§ Instructions for the task
Please return each of the entries below exactly as they appear.

§ Records from a collection
□ □ □ □ □

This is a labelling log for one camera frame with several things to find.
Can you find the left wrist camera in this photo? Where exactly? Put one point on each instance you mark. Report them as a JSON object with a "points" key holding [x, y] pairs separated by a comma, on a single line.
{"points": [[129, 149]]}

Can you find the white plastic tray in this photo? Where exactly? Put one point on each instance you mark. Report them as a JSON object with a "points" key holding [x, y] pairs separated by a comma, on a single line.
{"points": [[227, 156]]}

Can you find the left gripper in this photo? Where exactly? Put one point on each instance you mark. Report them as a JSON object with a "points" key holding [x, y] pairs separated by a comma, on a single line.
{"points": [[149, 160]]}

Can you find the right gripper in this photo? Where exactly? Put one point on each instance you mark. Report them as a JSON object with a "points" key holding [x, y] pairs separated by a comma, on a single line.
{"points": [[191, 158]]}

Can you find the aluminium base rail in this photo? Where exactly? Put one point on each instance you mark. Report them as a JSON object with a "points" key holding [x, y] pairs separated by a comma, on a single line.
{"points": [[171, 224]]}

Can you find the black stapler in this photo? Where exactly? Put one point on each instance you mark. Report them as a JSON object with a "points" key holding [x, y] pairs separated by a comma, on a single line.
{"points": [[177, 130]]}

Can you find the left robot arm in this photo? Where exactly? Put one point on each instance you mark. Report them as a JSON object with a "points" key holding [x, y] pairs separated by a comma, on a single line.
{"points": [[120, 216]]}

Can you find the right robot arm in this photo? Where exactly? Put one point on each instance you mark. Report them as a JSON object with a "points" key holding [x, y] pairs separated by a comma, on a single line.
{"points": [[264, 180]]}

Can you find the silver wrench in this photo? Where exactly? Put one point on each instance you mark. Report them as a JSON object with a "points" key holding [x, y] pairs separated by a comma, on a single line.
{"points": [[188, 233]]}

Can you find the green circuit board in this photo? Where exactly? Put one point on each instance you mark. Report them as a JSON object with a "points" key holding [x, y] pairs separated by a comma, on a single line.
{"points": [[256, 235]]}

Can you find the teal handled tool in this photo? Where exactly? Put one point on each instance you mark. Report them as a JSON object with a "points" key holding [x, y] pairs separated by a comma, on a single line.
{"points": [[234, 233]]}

□ □ □ □ □

§ Exercise response
This is a labelling log for one camera frame with several things to find.
Can you find the left wrist camera in this photo? Where exactly? Put one point on each instance you mark. Report them as a JSON object with a "points" key holding [x, y] pairs separated by a comma, on a single line.
{"points": [[129, 149]]}

Can you find the white plastic tray in this photo? Where exactly? Put one point on each instance you mark. Report them as a JSON object with a "points" key holding [x, y] pairs separated by a comma, on a single line.
{"points": [[227, 156]]}

Can you find the left gripper in this photo? Where exactly? Put one point on each instance you mark. Report them as a JSON object with a "points" key holding [x, y] pairs separated by a comma, on a single line.
{"points": [[149, 160]]}

Can you find the right gripper in this photo? Where exactly? Put one point on each instance you mark. Report them as a JSON object with a "points" key holding [x, y] pairs separated by a comma, on a single line.
{"points": [[191, 158]]}

Can you find the aluminium base rail in this photo? Where exactly? Put one point on each instance you mark. Report them as a JSON object with a "points" key holding [x, y] pairs separated by a comma, on a single line.
{"points": [[171, 224]]}

Can you find the black stapler in this photo? Where exactly? Put one point on each instance you mark. Report them as a JSON object with a "points" key holding [x, y] pairs separated by a comma, on a single line.
{"points": [[177, 130]]}

Can you find the left robot arm in this photo? Where exactly? Put one point on each instance you mark. Report them as a JSON object with a "points" key holding [x, y] pairs separated by a comma, on a single line.
{"points": [[120, 216]]}

Can you find the right robot arm in this photo? Where exactly? Put one point on each instance you mark. Report them as a JSON object with a "points" key holding [x, y] pairs separated by a comma, on a single line.
{"points": [[264, 180]]}

Can you find the silver wrench in this photo? Where exactly? Put one point on each instance you mark. Report them as a JSON object with a "points" key holding [x, y] pairs separated by a comma, on a single line.
{"points": [[188, 233]]}

Can you find the green circuit board in this photo? Where exactly? Put one point on each instance you mark. Report them as a JSON object with a "points" key holding [x, y] pairs separated by a comma, on a single line.
{"points": [[256, 235]]}

Can you find the teal handled tool in this photo? Where exactly? Put one point on each instance you mark. Report them as a JSON object with a "points" key holding [x, y] pairs separated by a comma, on a single line.
{"points": [[234, 233]]}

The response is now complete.